What is expected: Which lines in the material below contain the word "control"? Copy each of them.

**** Information supplied ****

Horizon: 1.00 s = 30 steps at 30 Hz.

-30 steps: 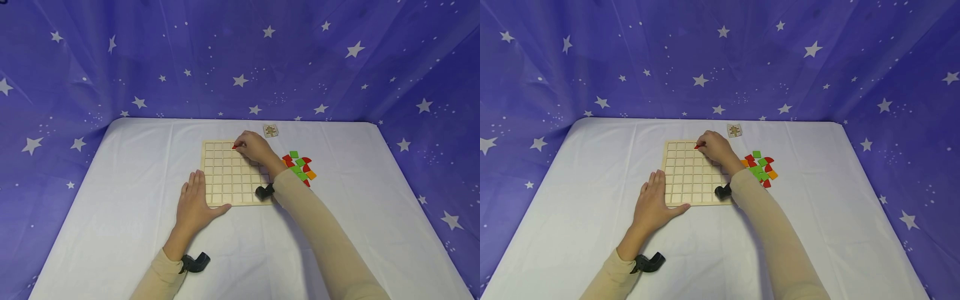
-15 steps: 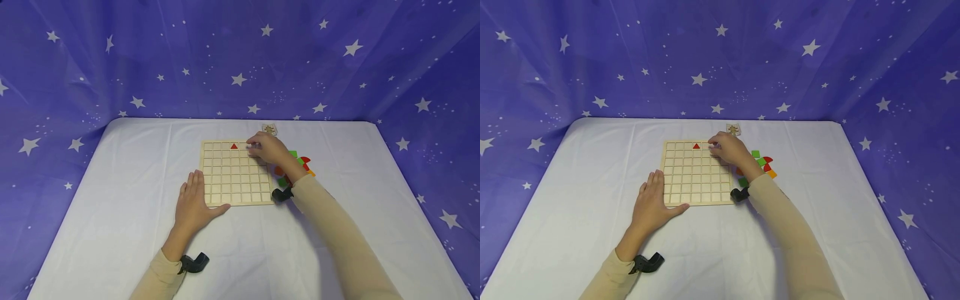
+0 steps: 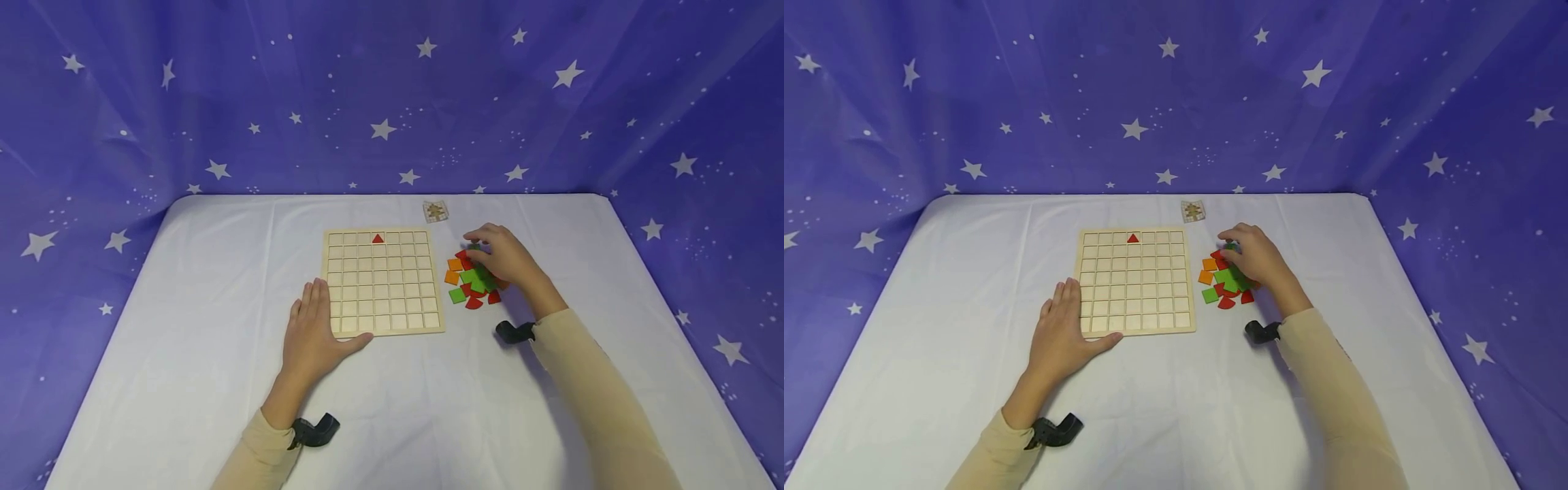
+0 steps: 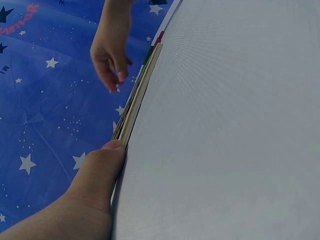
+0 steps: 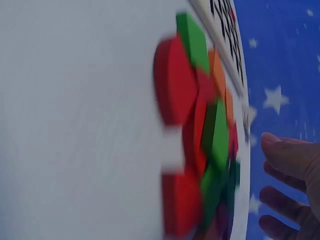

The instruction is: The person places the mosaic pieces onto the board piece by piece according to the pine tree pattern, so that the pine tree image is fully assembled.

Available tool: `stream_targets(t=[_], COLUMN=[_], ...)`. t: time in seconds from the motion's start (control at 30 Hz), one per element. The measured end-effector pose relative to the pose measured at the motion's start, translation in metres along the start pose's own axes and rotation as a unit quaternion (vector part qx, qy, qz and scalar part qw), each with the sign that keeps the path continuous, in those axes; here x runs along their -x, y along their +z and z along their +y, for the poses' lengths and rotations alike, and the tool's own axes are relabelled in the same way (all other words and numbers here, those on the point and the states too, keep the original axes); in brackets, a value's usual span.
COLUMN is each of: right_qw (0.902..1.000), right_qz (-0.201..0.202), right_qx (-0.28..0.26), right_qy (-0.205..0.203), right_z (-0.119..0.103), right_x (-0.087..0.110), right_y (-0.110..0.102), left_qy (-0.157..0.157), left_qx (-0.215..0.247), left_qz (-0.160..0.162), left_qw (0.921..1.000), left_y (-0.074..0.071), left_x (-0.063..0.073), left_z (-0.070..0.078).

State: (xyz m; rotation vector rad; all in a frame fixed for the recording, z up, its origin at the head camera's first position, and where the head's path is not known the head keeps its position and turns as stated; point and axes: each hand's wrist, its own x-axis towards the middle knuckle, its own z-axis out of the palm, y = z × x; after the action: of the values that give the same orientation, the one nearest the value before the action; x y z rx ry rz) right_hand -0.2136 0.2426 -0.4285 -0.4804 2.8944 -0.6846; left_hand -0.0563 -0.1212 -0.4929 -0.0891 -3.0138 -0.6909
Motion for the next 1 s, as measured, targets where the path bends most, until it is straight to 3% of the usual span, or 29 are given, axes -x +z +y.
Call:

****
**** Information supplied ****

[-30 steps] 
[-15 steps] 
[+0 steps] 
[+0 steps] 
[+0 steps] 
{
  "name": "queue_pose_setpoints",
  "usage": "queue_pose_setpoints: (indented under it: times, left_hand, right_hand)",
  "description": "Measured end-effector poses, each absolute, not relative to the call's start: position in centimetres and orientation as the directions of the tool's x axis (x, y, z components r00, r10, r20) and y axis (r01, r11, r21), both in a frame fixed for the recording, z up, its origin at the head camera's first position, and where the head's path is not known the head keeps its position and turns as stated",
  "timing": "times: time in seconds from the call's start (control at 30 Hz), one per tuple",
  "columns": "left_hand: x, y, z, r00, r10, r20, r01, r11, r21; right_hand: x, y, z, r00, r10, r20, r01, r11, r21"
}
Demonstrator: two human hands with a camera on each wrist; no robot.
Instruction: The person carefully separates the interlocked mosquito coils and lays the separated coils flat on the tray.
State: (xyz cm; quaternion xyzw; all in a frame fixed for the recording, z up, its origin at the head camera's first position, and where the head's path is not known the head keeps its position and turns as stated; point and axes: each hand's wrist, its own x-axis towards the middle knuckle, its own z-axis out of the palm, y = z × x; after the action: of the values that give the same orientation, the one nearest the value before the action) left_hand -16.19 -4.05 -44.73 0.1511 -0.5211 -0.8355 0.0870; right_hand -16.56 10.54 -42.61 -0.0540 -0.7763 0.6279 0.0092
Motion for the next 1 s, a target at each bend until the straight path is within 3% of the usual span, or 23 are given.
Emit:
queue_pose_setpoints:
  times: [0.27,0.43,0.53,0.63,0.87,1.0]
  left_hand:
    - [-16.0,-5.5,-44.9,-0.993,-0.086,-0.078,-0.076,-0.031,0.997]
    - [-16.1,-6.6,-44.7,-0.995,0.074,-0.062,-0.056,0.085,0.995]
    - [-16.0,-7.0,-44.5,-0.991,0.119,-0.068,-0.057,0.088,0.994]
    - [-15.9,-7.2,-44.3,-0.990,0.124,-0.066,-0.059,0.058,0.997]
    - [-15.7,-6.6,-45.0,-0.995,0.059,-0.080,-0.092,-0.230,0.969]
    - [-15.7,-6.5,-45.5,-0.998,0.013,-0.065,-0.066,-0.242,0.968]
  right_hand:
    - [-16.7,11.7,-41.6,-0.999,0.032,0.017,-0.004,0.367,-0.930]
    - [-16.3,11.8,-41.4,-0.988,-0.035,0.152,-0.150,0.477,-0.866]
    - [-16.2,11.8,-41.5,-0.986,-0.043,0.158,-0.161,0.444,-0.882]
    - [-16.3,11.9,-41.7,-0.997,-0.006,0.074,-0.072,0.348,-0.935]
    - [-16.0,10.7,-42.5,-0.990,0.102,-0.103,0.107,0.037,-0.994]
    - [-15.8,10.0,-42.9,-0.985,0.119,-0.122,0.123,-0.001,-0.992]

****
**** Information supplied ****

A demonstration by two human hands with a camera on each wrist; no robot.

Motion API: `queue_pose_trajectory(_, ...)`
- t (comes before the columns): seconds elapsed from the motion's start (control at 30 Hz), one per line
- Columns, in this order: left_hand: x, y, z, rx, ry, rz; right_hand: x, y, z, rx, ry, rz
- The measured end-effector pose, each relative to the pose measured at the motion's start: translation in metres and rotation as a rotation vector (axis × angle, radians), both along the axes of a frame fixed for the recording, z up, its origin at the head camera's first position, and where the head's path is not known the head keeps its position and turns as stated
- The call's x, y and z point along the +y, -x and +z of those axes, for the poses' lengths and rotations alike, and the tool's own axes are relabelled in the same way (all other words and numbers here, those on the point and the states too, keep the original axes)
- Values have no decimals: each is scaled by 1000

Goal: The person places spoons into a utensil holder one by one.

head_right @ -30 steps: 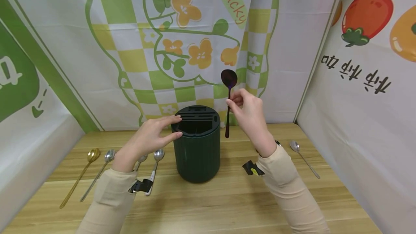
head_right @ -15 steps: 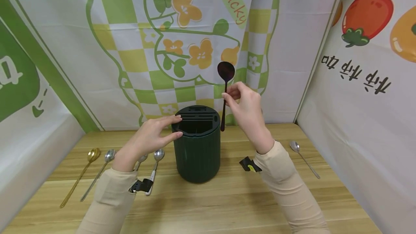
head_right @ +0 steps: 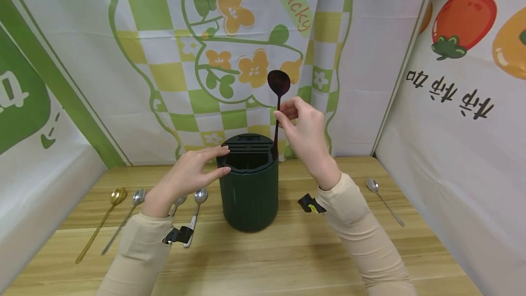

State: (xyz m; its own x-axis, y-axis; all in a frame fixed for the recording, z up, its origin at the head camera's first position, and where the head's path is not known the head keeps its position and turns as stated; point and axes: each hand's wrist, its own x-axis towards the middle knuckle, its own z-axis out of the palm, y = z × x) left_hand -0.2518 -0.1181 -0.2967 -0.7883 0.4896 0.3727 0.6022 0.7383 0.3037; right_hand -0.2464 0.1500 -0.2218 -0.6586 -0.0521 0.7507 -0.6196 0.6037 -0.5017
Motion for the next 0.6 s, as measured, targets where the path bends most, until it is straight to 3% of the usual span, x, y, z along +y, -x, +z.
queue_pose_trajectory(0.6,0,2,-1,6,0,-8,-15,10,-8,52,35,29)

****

Solution below:
Available tool: `stream_targets(t=[_], COLUMN=[_], ...)`. t: time in seconds from the motion's start (control at 30 Hz), one per element. The measured end-effector pose relative to the pose measured at the motion's start, translation in metres along the start pose's own axes and rotation as a unit quaternion (vector part qx, qy, qz and scalar part qw), each with the sign that keeps the path continuous, in those axes; here x runs along their -x, y along their +z and z along their +y, for the poses' lengths and rotations alike, and the tool's own axes are relabelled in the same way (all other words and numbers here, those on the point and the states too, keep the original axes); in brackets, a value's usual span.
  "timing": "times: time in seconds from the call's start (control at 30 Hz), one per tuple",
- t (comes before the columns): seconds elapsed from the motion's start (control at 30 Hz), one per line

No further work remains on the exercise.